Extract, unchanged, each line of the listing below from its first line through the line that contains "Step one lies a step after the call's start", inclusive, and nothing else.
##########
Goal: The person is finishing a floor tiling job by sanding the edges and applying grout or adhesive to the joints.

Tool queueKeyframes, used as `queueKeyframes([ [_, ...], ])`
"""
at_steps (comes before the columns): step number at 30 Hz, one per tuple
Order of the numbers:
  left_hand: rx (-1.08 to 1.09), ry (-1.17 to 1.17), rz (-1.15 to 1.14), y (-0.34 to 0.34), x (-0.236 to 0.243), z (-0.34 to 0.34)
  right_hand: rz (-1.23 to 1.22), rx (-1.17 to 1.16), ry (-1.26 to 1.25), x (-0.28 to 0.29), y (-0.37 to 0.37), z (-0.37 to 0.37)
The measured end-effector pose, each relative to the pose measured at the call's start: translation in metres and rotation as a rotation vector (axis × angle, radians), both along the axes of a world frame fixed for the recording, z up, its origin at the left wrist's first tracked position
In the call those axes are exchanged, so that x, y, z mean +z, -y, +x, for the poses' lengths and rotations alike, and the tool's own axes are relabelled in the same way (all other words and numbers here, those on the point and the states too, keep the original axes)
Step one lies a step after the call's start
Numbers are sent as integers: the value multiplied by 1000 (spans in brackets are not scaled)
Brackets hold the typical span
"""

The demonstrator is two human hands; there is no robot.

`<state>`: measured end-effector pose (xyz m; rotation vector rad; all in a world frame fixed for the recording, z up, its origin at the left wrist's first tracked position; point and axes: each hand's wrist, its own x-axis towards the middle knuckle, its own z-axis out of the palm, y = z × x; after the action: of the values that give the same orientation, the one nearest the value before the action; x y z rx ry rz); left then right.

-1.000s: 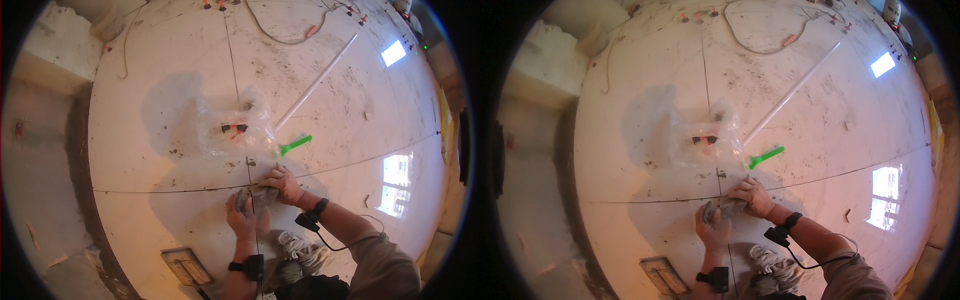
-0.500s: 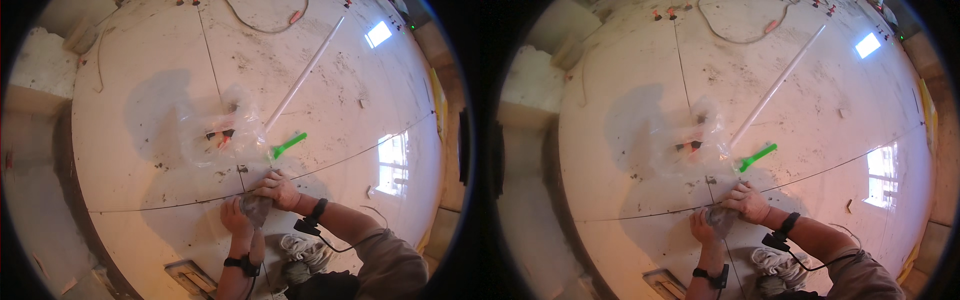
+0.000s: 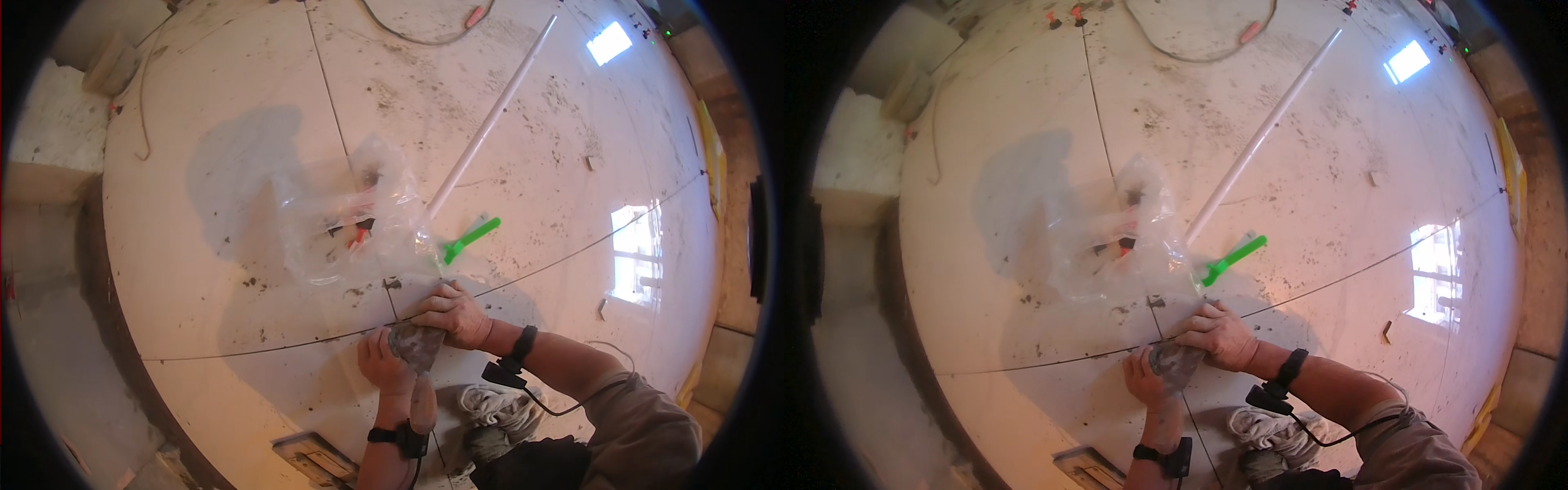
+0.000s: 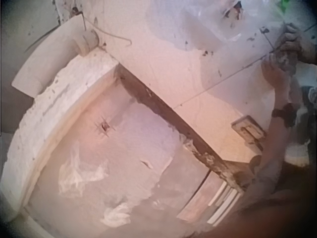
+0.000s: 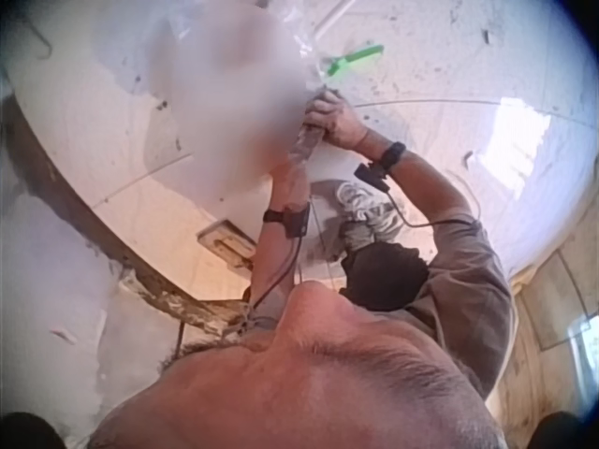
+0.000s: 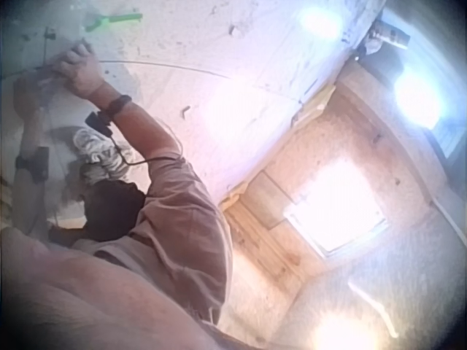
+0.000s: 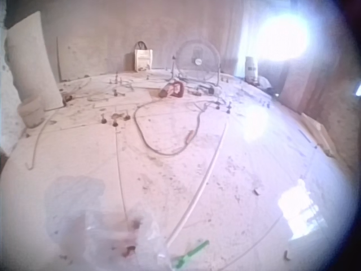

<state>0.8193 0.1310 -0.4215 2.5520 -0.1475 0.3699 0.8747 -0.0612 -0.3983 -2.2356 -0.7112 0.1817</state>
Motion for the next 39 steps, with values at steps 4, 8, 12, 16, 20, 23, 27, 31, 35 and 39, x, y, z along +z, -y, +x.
queueKeyframes([
  [4,11,5,18,-2,-5,-3,-6,2,-6,-1,1,-1],
  [8,31,-10,-5,1,-3,-2,-21,12,14,-6,3,-2],
  [12,34,-10,-5,0,-2,-1,-8,1,18,-6,1,-1],
  [16,28,-13,-12,1,-1,2,-10,0,2,-6,2,1],
  [20,24,-7,-15,1,-4,-1,18,-12,6,-9,3,-1],
  [23,23,-8,-27,1,1,-1,83,-21,-31,-5,2,0],
  [27,28,-17,-10,1,-2,-1,97,-32,-23,-10,2,-2],
  [31,27,-23,4,1,-2,-1,80,-19,-31,-8,3,-1],
  [35,41,-30,43,2,-1,0,59,-18,-32,-5,3,0],
  [39,53,-47,40,3,0,0,59,-25,-30,-3,2,2],
])
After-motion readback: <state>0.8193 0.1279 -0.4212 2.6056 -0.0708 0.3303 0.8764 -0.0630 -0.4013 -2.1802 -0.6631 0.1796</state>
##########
# Solution to this exercise
Goal: The person is finishing a floor tiling job by sanding the edges and applying grout or adhesive to the joints.

Tool queueKeyframes, used as `queueKeyframes([ [_, ...], ])`
"""
at_steps (comes before the columns): step number at 30 Hz, one per tuple
Order of the numbers:
  left_hand: rx (-1.08 to 1.09), ry (-1.17 to 1.17), rz (-1.15 to 1.14), y (-0.34 to 0.34), x (-0.236 to 0.243), z (-0.34 to 0.34)
  right_hand: rz (-1.23 to 1.22), rx (-1.17 to 1.16), ry (-1.26 to 1.25), x (-0.28 to 0.29), y (-0.37 to 0.37), z (-0.37 to 0.37)
The measured end-effector pose, each relative to the pose measured at the call's start: translation in metres and rotation as a rotation vector (axis × angle, radians), both along the axes of a world frame fixed for the recording, z up, its origin at the left wrist's first tracked position
In the call those axes are exchanged, so that x, y, z mean +z, -y, +x, for the poses' lengths and rotations alike, and the tool's own axes are relabelled in the same way (all other words and numbers here, those on the point and the states too, keep the original axes)
Step one lies a step after the call's start

That is the complete answer.